Screwtape’s distaste for humans has another thematically significant dimension: He disapproves of the fact that humans are (according to traditional Christian teaching) an amalgamation of the spiritual and the physical. He refers, for example, to God’s “inveterate love of degrading the whole spiritual world by unnatural liaisons with the two-legged animals” (7). This too challenges what Lewis sees as a popular misconception about Christianity—that it disapproves of the body—by associating that viewpoint with a literal devil. These early chapters lay the groundwork for a nuanced understanding of Humans as Both Physical and Spiritual Beings.
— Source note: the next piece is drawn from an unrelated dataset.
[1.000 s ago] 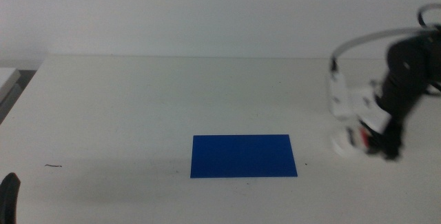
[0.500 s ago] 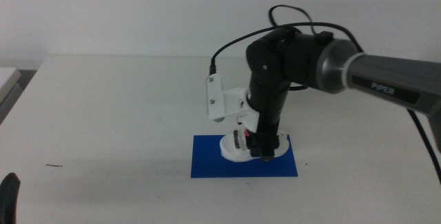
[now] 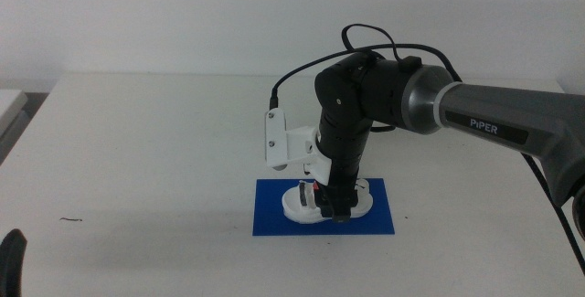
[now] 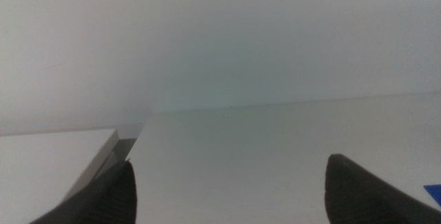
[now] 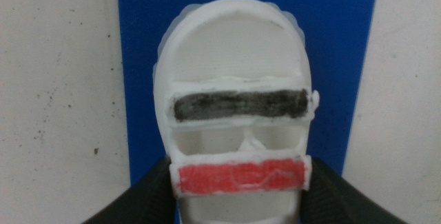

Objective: Use one arm to grab the shoe from the table and place it on the mat.

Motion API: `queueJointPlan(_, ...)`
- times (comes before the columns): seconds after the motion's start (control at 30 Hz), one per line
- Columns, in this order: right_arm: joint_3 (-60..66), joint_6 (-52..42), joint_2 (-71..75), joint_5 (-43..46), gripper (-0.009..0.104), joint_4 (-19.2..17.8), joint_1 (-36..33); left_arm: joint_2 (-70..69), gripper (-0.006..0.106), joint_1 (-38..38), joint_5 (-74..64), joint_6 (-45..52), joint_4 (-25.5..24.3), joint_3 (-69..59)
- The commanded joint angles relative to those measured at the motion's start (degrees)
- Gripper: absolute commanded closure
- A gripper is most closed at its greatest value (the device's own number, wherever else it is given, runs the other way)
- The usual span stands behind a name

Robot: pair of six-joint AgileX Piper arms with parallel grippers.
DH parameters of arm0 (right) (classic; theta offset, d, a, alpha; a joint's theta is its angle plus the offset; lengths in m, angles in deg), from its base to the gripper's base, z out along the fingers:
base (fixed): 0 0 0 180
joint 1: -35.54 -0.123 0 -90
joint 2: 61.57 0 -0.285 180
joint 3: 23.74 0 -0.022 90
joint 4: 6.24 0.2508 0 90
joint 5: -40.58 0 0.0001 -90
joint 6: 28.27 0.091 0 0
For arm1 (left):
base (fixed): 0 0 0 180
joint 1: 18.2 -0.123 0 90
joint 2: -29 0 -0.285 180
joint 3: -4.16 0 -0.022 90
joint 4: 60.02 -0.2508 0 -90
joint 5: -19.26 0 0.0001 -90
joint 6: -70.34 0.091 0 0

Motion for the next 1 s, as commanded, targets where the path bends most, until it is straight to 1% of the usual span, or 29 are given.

Screwtape makes it clear that physical experience can provide inroads for sin; in Chapter 1, he recalls a time when he distracted someone from philosophical musings with thoughts of hunger. However, for a physical being, mental experiences are also in some sense bodily and thus just as useful to the devils, particularly when they focus a person’s attention inward. This is why Screwtape urges Wormwood to distract the patient with thoughts about the mental experience of praying, as this precludes actual spiritual engagement. It is a focus on the self, rather than a focus on the body, that Lewis identifies as the root cause of sin in his exploration of Love, Self-Love, and the Conflict Between Good and Evil.